Converting a TensorFlow Language Model on One Billion Word Benchmark#

Danger

The code described here has been deprecated! Do not use it to avoid working with a legacy solution. It will be kept for some time to ensure backwards compatibility, but you should not use it in contemporary applications.

This guide describes a deprecated conversion method.

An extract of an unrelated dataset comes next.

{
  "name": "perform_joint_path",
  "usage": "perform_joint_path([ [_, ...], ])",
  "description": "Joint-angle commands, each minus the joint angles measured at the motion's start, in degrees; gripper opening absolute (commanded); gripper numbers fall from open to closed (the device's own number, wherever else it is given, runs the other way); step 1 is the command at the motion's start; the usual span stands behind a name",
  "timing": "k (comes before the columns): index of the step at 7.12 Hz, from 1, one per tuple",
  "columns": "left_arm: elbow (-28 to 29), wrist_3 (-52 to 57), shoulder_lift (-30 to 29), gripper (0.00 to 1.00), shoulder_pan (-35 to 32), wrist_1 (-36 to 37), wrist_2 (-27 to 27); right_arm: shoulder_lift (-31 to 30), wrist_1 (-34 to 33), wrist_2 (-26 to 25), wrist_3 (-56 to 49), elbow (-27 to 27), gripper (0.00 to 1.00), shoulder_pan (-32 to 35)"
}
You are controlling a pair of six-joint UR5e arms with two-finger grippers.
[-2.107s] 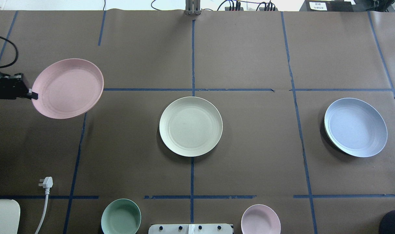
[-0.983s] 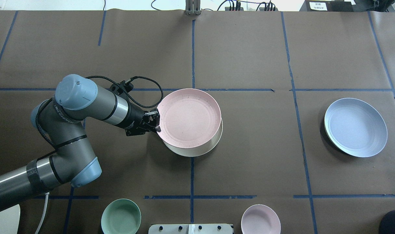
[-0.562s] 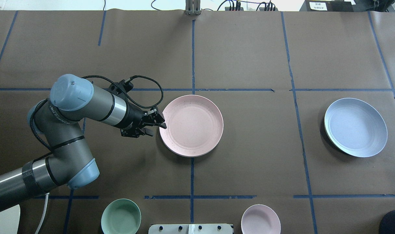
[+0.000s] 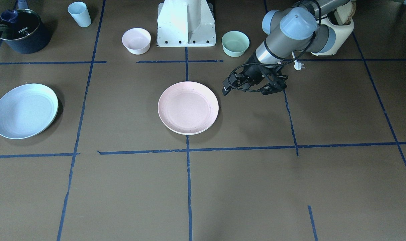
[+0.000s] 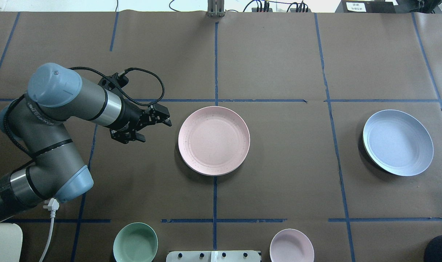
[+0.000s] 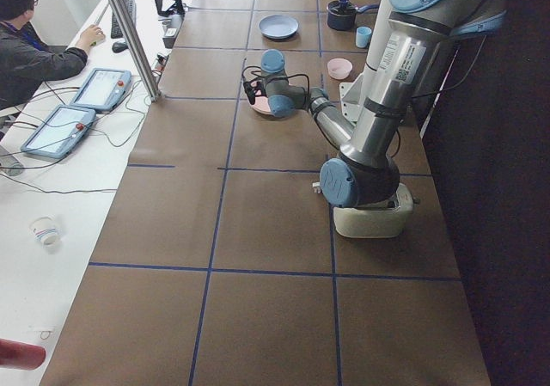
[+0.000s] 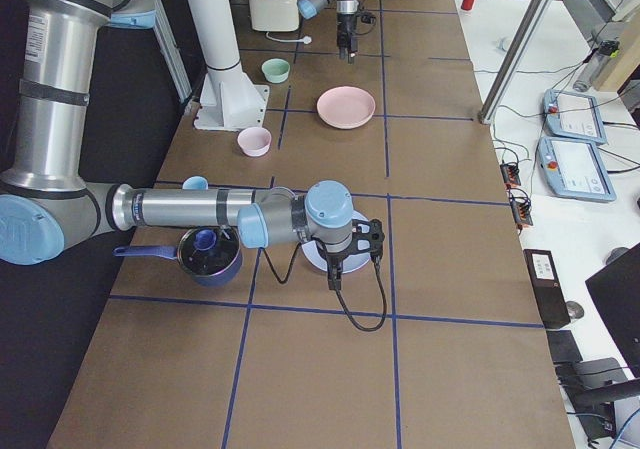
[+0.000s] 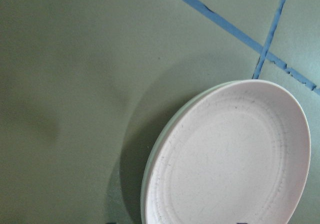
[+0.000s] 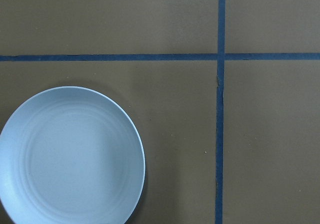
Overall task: Stack three plates with pink and blue
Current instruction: 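Withdraw the left gripper while the right gripper grasps the light blue plate rim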
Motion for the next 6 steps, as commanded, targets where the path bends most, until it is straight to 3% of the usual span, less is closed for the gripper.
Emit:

The guide on the new and recommended method can be found in the Python tutorials.

Downloading a Pre-trained Language Model on One Billion Word Benchmark#

TensorFlow provides a pretrained Language Model on One Billion Word Benchmark.

To download the model for IR conversion, follow the instructions:

  1. Create new directory to store the model:

    mkdir lm_1b
    
  2. Go to the lm_1b directory:

    cd lm_1b
    
  3. Download the model GraphDef file:

    wget http://download.tensorflow.org/models/LM_LSTM_CNN/graph-2016-09-10.pbtxt
    
  4. Create new directory to store 12 checkpoint shared files:

    mkdir ckpt
    
  5. Go to the ckpt directory:

    cd ckpt
    
  6. Download 12 checkpoint shared files:

    wget http://download.tensorflow.org/models/LM_LSTM_CNN/all_shards-2016-09-10/ckpt-base
    wget http://download.tensorflow.org/models/LM_LSTM_CNN/all_shards-2016-09-10/ckpt-char-embedding
    wget http://download.tensorflow.org/models/LM_LSTM_CNN/all_shards-2016-09-10/ckpt-lstm
    wget http://download.tensorflow.org/models/LM_LSTM_CNN/all_shards-2016-09-10/ckpt-softmax0
    wget http://download.tensorflow.org/models/LM_LSTM_CNN/all_shards-2016-09-10/ckpt-softmax1
    wget http://download.tensorflow.org/models/LM_LSTM_CNN/all_shards-2016-09-10/ckpt-softmax2
    wget http://download.tensorflow.org/models/LM_LSTM_CNN/all_shards-2016-09-10/ckpt-softmax3
    wget http://download.tensorflow.org/models/LM_LSTM_CNN/all_shards-2016-09-10/ckpt-softmax4
    wget http://download.tensorflow.org/models/LM_LSTM_CNN/all_shards-2016-09-10/ckpt-softmax5
    wget http://download.tensorflow.org/models/LM_LSTM_CNN/all_shards-2016-09-10/ckpt-softmax6
    wget http://download.tensorflow.org/models/LM_LSTM_CNN/all_shards-2016-09-10/ckpt-softmax7
    wget http://download.tensorflow.org/models/LM_LSTM_CNN/all_shards-2016-09-10/ckpt-softmax8
    

Once you have downloaded the pretrained model files, you will have the lm_1b directory with the following hierarchy:

lm_1b/
    graph-2016-09-10.pbtxt
    ckpt/
        ckpt-base
        ckpt-char-embedding
        ckpt-lstm
        ckpt-softmax0
        ckpt-softmax1
        ckpt-softmax2
        ckpt-softmax3
        ckpt-softmax4
        ckpt-softmax5
        ckpt-softmax6
        ckpt-softmax7
        ckpt-softmax8
../../../../../../_images/lm_1b.svg

The frozen model still has two variables: Variable and Variable_1. It means that the model keeps training those variables at each inference.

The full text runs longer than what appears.